As intercorrências deixaram muito curto o intervalo até a aplicação dos próximos imunizantes. “Normalmente é de 30 dias. Dia 27 [deste mês] ela já tem as vacinas dos 5 meses”. Como profissional de saúde, Marília considera de “extrema importância” o cumprimento dessa agenda. “É totalmente relevante, não só para criança, mas para adulto também.”
Em junho, o Programa Municipal de Imunização (PMI) do Recife tinha a expectativa de receber 4.180 doses da vacina contra o rotavírus, mas foram enviadas apenas 2.960, o que equivale a 70% do necessário para atender a população da capital, informou a Secretaria Municipal de Saúde (Sesau).
Em julho, foram destinadas ainda menos doses: 2.920, ou 69% do necessário. “A Sesau esclarece ainda que não recebeu qualquer esclarecimento do MS em relação à diminuição do envio da vacina contra o rotavírus”, reforçou.

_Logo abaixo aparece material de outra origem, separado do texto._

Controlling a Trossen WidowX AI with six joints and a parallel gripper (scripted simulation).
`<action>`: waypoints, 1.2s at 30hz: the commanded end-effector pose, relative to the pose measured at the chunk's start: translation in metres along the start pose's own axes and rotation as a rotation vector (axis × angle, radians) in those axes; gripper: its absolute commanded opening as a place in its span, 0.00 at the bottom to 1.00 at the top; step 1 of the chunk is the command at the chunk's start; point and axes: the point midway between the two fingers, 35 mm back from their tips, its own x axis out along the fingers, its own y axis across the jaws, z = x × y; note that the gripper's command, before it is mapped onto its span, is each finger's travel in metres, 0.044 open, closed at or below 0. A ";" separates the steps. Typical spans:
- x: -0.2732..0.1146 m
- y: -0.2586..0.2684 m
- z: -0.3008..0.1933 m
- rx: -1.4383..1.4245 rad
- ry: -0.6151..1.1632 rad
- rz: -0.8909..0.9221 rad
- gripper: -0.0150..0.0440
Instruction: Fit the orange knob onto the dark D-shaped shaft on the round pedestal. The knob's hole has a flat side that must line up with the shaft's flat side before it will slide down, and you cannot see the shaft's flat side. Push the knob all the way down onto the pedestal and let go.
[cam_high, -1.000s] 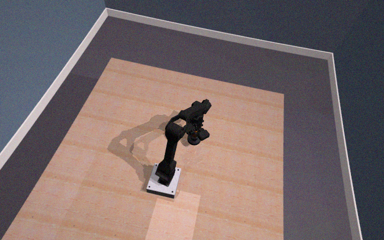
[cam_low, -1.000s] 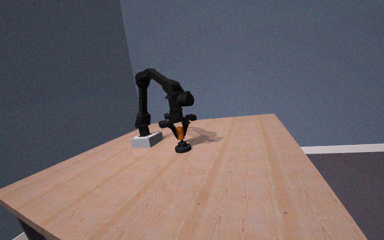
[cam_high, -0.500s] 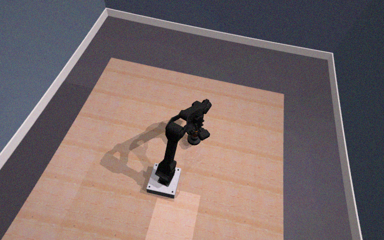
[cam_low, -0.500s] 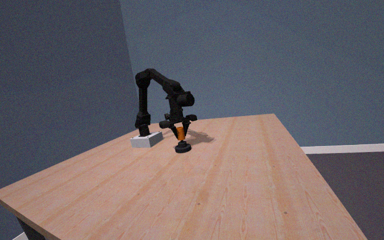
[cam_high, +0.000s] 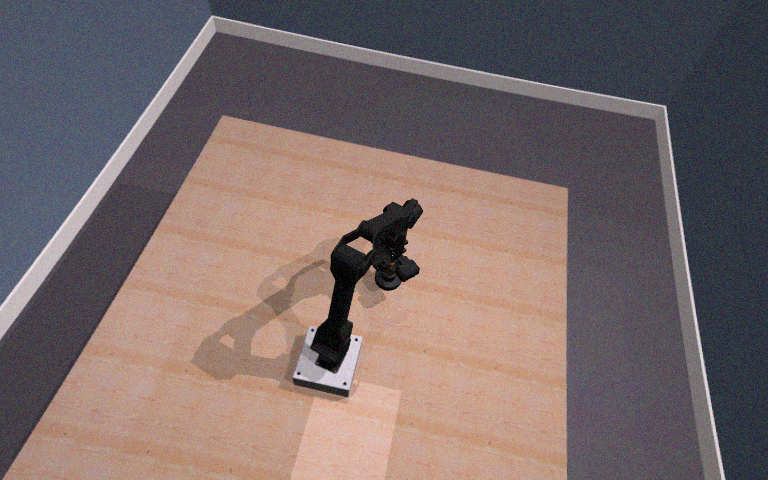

O Ministério da Saúde respondeu ao Brasil de Fato que "não há desabastecimento da vacina no estado de Pernambuco". "Foram enviadas de janeiro a junho 131.000 doses. É importante ressaltar que o quantitativo disponibilizado aos municípios é definido pela Secretaria Estadual de Saúde e o Ministério da Saúde não possui gerência sobre a distribuição", falou, em nota. A reportagem perguntou a quantidade de doses enviadas em maio, para haver comparativo, e aguarda uma retorno.
Responsável por intermediar o repasse do MS aos municípios, a Secretaria Estadual de Saúde (SES) de Pernambuco afirmou que “as distribuições das vacinas de rotavírus para os municípios estão regulares, de acordo com as cotas enviadas pelo Ministério da Saúde”. “Importante destacar que a operacionalização dos insumos é de responsabilidade dos municípios, que devem adequar suas estratégias conforme o cenário local”, completou.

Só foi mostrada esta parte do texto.